— WHAT YOU NEED TO DO —
Restate the data below word for word, and let no image into your version.

___ SUPPLIED INFORMATION

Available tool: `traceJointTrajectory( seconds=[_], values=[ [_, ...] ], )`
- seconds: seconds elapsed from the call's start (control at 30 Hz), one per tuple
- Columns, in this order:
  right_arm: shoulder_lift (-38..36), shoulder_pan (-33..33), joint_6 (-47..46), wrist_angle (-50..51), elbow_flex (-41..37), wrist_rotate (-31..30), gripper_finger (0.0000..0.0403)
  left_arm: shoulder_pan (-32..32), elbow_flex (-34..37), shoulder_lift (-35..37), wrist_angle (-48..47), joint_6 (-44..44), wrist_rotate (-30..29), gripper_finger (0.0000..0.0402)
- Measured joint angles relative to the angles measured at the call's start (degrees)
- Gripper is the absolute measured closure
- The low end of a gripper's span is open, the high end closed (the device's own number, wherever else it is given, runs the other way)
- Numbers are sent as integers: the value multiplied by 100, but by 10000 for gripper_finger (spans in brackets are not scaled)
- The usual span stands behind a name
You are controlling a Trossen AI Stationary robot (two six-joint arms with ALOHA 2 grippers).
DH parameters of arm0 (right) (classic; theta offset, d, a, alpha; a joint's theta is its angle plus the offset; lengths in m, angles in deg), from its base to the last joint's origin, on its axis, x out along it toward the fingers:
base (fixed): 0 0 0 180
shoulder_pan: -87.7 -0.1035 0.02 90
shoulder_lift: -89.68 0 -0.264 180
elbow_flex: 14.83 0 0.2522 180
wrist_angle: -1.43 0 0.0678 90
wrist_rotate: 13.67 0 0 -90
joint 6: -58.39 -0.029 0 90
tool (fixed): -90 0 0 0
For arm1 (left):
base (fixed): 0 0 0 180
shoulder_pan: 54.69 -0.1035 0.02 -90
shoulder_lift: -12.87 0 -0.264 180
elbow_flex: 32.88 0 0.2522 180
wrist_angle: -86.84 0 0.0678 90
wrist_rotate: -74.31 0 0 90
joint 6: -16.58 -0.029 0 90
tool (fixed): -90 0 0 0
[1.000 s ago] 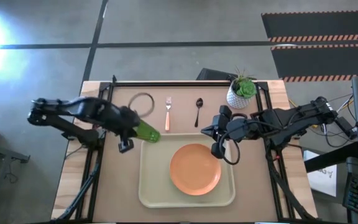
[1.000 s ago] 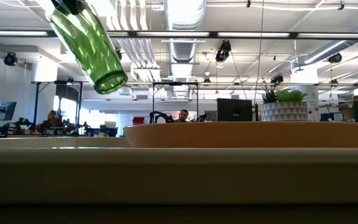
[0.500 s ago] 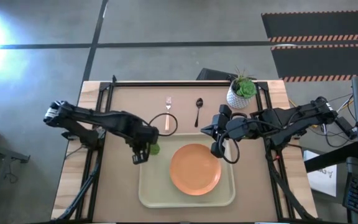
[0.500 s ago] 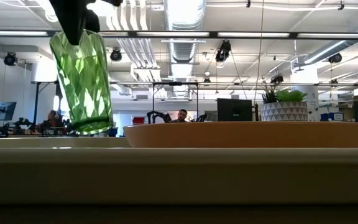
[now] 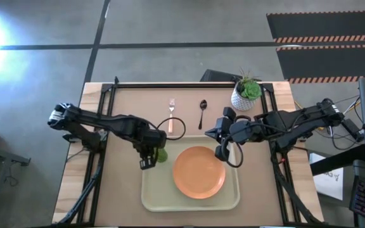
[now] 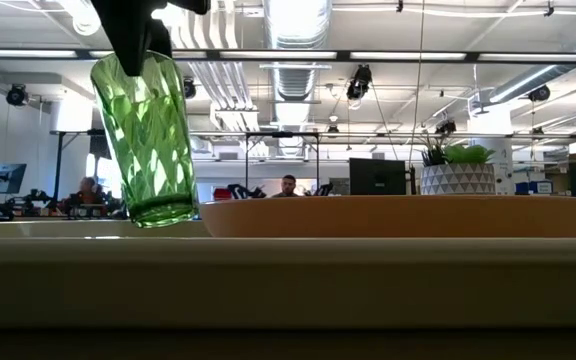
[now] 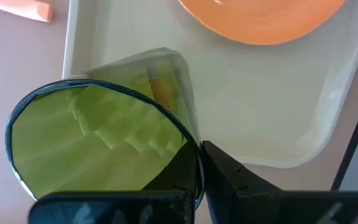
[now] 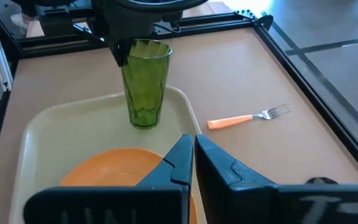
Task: Pick and place plate/cup/fork/spoon on tray
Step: Put the green cup on the top left of the orange plate
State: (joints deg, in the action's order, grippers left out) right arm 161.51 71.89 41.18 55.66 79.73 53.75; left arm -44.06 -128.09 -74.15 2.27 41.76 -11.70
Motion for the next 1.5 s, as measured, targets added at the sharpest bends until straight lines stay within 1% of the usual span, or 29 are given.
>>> traceJointTrajectory(
  seconds=[0.33,0.7,0.8,0.97,1.1,1.23,1.3,1.5],
  values=[
    [0,0,-8,-1,-75,1,394,0,39,0,-13,145,-20,402],
    [0,0,20,-2,-82,1,394,0,39,-77,-132,152,-484,401],
    [0,0,24,-4,-82,1,394,4,39,-316,-465,151,-483,402],
    [0,0,26,-1,-85,1,394,7,-14,-649,-625,-48,-179,401],
    [0,0,26,-2,-86,1,394,4,-296,-748,-675,-148,-101,401],
    [0,0,28,-2,-89,1,394,19,-750,-765,-576,-163,144,401],
    [0,-1,30,-2,-89,1,394,18,-942,-752,-603,-198,107,401],
    [0,0,58,-1,-89,0,394,13,-1021,-758,-804,-161,31,401]
  ],
)
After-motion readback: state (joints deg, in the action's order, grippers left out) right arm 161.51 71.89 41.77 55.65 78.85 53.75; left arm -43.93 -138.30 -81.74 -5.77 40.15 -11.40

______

— YOUR RESPONSE —
Available tool: `traceJointTrajectory( seconds=[_], values=[ [_, ...] ], )`
- seconds: seconds elapsed from the call's start (control at 30 Hz), one per tuple
- Columns, in this order:
  right_arm: shoulder_lift (-38..36), shoulder_pan (-33..33), joint_6 (-47..46), wrist_angle (-50..51), elbow_flex (-41..37), wrist_rotate (-31..30), gripper_finger (0.0000..0.0403)
  left_arm: shoulder_pan (-32..32), elbow_flex (-34..37), shoulder_lift (-35..37), wrist_angle (-48..47), joint_6 (-44..44), wrist_rotate (-30..29), gripper_finger (0.0000..0.0402)
- Measured joint angles relative to the angles measured at the call's start (degrees)
- Gripper is the absolute measured closure
- The low end of a gripper's span is open, the high end closed (the device's own number, wherever else it is given, runs the other way)
- Numbers are sent as integers: the value multiplied by 100, but by 10000 for gripper_finger (spans in brackets are not scaled)
- The usual span stands behind a name
You are controlling a Trossen AI Stationary robot (two six-joint arms with ALOHA 2 grippers).
DH parameters of arm0 (right) (classic; theta offset, d, a, alpha; a joint's theta is its angle plus the offset; lengths in m, angles in deg), from its base to the last joint's origin, on its axis, x out along it toward the fingers:
base (fixed): 0 0 0 180
shoulder_pan: -87.7 -0.1035 0.02 90
shoulder_lift: -89.68 0 -0.264 180
elbow_flex: 14.83 0 0.2522 180
wrist_angle: -1.43 0 0.0678 90
wrist_rotate: 13.67 0 0 -90
joint 6: -58.39 -0.029 0 90
tool (fixed): -90 0 0 0
For arm1 (left):
base (fixed): 0 0 0 180
shoulder_pan: 54.69 -0.1035 0.02 -90
shoulder_lift: -12.87 0 -0.264 180
elbow_flex: 32.88 0 0.2522 180
wrist_angle: -86.84 0 0.0678 90
wrist_rotate: -74.31 0 0 90
joint 6: -16.58 -0.029 0 90
tool (fixed): -90 0 0 0
[1.000 s ago] 
[1.000 s ago] 
[0.500 s ago] 
[0.500 s ago] 
[now] 
[now] 
[now] 
[now] 
Task: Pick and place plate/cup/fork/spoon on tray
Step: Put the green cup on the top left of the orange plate
State: (joints deg, in the action's order, grippers left out) right arm 161.51 71.89 41.18 55.66 79.73 53.75; left arm -44.06 -128.09 -74.15 2.27 41.76 -11.70
Motion for the next 1.5 s, as measured, targets added at the sharpest bends until straight lines stay within 1% of the usual span, or 29 are given.
>>> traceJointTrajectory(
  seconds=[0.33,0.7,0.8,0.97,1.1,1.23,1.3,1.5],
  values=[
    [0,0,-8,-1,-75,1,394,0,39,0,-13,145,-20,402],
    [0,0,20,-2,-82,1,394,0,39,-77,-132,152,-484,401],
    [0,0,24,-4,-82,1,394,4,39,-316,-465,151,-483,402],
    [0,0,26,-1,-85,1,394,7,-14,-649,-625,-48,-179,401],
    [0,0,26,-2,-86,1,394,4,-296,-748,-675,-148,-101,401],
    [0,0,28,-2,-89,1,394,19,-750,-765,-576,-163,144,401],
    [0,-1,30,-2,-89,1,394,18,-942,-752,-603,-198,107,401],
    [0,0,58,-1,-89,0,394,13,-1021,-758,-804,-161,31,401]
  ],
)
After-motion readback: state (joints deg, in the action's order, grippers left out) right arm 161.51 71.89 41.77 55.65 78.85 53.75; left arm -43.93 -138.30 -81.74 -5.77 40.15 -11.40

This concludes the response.